[What you are asked to do]
The lines to reproduce from the material below are those from the one containing "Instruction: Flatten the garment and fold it" through the one containing "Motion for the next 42", both included; write them out exactly and add nothing.

[Recorded data]
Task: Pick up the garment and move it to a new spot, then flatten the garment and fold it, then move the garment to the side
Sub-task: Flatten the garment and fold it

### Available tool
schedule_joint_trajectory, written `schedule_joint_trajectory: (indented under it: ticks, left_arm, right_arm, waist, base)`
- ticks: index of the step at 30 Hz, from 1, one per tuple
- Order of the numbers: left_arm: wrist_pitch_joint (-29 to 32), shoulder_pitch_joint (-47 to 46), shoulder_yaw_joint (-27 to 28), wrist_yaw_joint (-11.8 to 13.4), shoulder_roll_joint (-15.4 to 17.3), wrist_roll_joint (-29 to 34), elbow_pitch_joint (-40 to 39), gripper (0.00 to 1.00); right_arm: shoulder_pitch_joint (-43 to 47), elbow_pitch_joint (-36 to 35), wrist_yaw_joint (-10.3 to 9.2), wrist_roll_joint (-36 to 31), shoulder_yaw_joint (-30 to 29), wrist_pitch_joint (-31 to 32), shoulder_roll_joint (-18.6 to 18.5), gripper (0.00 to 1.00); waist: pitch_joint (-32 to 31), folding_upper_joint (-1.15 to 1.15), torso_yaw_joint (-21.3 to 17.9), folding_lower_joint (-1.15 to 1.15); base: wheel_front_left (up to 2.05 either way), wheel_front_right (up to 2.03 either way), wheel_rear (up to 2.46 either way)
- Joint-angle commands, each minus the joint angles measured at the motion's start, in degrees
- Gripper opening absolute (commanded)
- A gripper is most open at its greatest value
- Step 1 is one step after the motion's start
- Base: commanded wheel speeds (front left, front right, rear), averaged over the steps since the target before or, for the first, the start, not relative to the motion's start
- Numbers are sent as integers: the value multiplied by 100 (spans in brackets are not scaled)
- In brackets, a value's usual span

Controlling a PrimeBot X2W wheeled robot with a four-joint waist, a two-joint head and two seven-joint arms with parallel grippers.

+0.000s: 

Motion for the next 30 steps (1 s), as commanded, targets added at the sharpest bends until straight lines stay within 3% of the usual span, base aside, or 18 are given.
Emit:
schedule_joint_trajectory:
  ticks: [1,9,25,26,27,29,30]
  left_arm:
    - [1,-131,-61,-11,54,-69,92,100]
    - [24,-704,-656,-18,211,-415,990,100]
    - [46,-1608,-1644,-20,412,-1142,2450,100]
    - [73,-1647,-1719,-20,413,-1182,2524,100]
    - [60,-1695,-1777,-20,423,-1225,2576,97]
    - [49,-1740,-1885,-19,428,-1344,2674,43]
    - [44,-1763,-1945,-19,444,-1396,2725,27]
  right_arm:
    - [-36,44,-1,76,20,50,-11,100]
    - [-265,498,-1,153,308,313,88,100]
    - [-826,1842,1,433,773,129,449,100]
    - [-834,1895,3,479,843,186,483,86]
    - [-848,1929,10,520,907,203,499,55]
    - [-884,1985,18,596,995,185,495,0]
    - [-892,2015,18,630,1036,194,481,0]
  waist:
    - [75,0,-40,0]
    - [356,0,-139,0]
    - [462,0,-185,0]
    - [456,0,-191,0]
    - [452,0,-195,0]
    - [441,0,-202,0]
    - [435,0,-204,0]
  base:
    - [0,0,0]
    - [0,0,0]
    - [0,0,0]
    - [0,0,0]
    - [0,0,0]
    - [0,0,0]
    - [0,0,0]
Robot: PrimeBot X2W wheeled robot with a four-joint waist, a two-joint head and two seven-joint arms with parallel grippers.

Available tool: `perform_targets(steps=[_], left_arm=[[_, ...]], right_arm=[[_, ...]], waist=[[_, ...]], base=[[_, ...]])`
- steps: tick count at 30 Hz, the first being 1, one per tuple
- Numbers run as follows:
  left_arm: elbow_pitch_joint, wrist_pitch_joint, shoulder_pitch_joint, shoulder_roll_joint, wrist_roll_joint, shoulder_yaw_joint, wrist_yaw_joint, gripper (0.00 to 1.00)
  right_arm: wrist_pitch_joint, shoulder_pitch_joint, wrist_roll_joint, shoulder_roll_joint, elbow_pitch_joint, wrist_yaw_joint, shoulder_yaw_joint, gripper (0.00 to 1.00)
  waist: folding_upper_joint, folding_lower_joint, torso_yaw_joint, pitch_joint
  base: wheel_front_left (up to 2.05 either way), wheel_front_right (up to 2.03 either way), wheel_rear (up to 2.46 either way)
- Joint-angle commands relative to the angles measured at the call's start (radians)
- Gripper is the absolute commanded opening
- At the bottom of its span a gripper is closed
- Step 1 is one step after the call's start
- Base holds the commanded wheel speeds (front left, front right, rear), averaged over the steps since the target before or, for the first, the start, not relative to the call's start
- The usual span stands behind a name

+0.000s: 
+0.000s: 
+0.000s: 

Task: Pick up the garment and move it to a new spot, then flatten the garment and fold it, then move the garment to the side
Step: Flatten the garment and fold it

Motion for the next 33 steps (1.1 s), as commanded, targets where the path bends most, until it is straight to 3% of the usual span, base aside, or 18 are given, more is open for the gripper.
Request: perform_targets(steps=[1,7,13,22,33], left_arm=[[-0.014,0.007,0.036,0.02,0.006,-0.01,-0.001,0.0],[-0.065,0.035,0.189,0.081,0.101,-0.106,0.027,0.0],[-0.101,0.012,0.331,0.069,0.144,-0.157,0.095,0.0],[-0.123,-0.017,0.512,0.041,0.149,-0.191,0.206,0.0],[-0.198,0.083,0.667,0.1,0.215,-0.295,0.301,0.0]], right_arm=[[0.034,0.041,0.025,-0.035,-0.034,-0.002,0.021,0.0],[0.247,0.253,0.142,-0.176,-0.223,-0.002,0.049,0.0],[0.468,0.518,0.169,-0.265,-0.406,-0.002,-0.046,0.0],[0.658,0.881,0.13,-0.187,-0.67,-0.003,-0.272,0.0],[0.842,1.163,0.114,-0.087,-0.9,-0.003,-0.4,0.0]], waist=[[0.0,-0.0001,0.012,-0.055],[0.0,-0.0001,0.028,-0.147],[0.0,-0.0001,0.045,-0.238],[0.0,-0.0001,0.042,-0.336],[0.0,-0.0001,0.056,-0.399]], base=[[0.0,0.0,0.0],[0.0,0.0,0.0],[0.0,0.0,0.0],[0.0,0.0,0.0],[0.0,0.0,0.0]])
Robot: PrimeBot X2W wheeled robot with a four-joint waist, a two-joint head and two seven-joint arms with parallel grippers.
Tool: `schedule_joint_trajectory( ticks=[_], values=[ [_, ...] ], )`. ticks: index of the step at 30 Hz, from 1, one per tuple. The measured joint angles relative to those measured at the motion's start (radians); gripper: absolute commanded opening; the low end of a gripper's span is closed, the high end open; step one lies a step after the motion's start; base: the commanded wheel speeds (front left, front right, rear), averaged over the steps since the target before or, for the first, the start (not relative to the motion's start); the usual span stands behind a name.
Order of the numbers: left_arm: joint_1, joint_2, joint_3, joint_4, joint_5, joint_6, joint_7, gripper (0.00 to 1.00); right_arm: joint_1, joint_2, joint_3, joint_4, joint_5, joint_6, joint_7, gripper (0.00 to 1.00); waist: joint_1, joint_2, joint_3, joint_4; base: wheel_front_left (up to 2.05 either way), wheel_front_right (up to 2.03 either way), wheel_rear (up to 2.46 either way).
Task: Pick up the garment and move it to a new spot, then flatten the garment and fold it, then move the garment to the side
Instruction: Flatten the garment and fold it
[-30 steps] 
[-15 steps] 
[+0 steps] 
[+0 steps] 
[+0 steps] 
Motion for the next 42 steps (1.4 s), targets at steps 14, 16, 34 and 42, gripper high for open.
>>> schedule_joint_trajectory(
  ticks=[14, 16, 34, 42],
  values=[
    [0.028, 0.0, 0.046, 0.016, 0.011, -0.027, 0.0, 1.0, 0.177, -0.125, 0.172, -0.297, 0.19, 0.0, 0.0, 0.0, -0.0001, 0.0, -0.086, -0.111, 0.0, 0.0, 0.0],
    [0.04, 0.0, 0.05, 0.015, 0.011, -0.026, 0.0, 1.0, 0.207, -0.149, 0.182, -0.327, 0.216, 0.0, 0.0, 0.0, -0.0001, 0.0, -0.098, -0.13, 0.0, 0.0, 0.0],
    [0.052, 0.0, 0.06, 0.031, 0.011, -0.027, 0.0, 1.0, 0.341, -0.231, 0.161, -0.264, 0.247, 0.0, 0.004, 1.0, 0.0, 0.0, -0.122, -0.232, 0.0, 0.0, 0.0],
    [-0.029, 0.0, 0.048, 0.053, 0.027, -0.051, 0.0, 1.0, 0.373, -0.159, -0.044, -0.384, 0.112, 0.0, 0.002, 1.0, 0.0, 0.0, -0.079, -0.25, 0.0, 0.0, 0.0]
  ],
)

[Output below]
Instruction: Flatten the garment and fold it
[-30 steps] 
[-15 steps] 
[+0 steps] 
[+0 steps] 
[+0 steps] 
Motion for the next 42 steps (1.4 s), targets at steps 14, 16, 34 and 42, gripper high for open.

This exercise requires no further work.